Le présent règlement est obligatoire dans tous ses éléments
et directement applicable dans tout État membre.
Fait à Bruxelles, le 9 décembre 2011.
Par la Commission
Le président
José Manuel BARROSO
ANNEXE
MÉTHODOLOGIE COMMUNE POUR ENQUÊTER SUR LES ACCIDENTS ET INCIDENTS DE MER
A. OBJET ET CHAMP D'APPLICATION
L'objet des enquêtes de sécurité sur les
accidents de mer est de limiter le risque d'accidents et d'incidents
futurs et d'atténuer leurs conséquences graves comme la perte
de vies humaines, la perte de navires et la pollution de l'environnement
marin.
L'objet du présent document est de fournir aux organismes d'enquête
des États membres une méthodologie commune pour mener les
enquêtes sur la sécurité en mer conformément à la directive
2009/18/CE. Il se fonde sur le champ d'application et les
définitions de la directive 2009/18/CE, compte tenu des
instruments de l'OMI visés dans celle-ci.
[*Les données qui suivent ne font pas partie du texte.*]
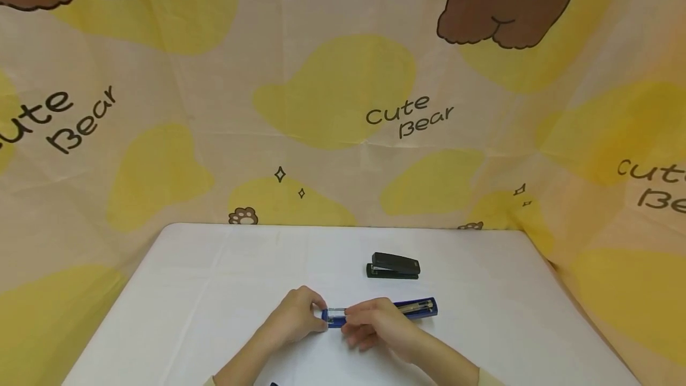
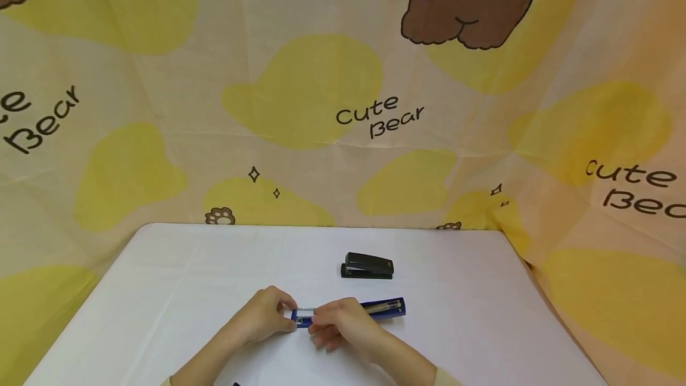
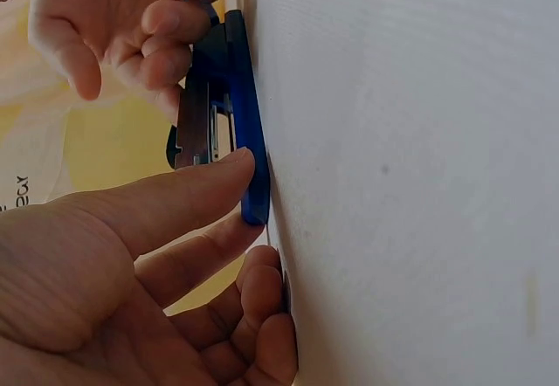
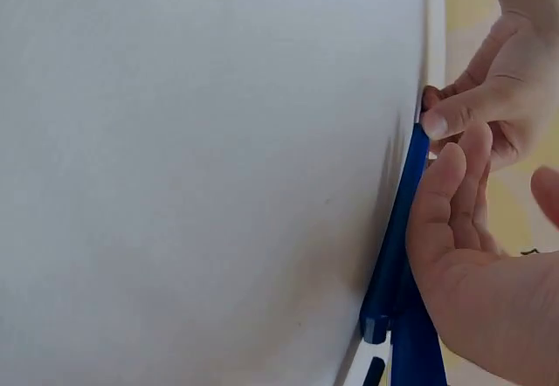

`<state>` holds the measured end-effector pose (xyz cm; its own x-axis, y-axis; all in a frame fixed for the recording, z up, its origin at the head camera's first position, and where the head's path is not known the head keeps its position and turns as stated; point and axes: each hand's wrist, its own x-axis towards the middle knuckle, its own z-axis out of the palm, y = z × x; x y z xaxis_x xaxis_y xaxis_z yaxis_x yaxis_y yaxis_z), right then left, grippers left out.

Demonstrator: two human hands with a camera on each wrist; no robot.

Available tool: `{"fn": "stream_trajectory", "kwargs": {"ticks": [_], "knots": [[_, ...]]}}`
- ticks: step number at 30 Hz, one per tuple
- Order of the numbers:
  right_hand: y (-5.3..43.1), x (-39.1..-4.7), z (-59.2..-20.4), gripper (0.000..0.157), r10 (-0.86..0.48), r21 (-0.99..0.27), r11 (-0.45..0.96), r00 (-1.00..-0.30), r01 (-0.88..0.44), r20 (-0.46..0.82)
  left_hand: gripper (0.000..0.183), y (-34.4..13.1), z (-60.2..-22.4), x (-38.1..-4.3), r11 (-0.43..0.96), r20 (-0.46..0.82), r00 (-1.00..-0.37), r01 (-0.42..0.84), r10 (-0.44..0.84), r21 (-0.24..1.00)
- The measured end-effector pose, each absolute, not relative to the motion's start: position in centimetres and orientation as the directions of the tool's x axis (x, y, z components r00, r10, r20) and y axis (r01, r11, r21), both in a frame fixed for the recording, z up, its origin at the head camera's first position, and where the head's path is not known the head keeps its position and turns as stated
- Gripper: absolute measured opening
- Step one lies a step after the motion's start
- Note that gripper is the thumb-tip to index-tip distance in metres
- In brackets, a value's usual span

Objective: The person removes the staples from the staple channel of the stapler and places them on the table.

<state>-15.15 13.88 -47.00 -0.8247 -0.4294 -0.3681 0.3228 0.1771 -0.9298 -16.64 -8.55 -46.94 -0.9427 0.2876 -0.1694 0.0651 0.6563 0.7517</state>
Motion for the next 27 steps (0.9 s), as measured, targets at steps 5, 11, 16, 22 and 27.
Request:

La méthodologie vise à établir une approche commune applicable,
en principe, à toutes les enquêtes menées conformément à la
directive et définit les caractéristiques d'une bonne enquête
de sécurité. Il ne s'agit pas d'une liste de contrôle et les
enquêteurs doivent exercer leur jugement et leurs compétences
professionnels pour prendre en compte les circonstances de chaque
événement.
Ce faisant, par l'application de cette méthodologie commune
ainsi que d'une approche objective et systémique de l'enquête,
l'organisme d'enquête devrait être mieux à même de tirer les
leçons de chaque accident et renforcer ainsi la sécurité
maritime.
Pour déterminer correctement les causes d'un accident ou
incident de mer, il importe de procéder en temps utile à une
enquête méthodique, en ne s'arrêtant pas aux preuves
immédiates mais en recherchant les éléments sous-jacents
susceptibles de provoquer d'autres accidents à l'avenir. L'enquête
doit donc être envisagée comme un moyen de déterminer non
seulement les causes immédiates, mais aussi les problèmes qui
se posent dans le contexte général de la réglementation, de la
politique et de leur mise en oeuvre.
B. CONTENU
1. Disponibilité opérationnelle
1.1. Chaque organisme doit avoir un plan à l'avance
pour faire en sorte que, après notification d'un accident et au
commencement d'une enquête, aucun retard ne puisse être imputé
à un manque d'information pertinente ou préalable, de
préparation ou de connaissances. Un tel plan de préparation
doit garantir la disponibilité immédiate, dans la mesure du
possible, de ressources et de procédures, y compris d'enquêteurs
dûment qualifiés en nombre suffisant et de toute coordination
nécessaire au niveau national et international, pour répondre
aux besoins et pour permettre de prendre de premières mesures
rapidement, dès réception de la notification d'un accident ou
incident.
1.2. Il convient de prendre des dispositions pour faire en sorte
que l'organisme d'enquête reçoive les notifications d'accident
et d'incident rapidement, en moins de vingt-quatre heures.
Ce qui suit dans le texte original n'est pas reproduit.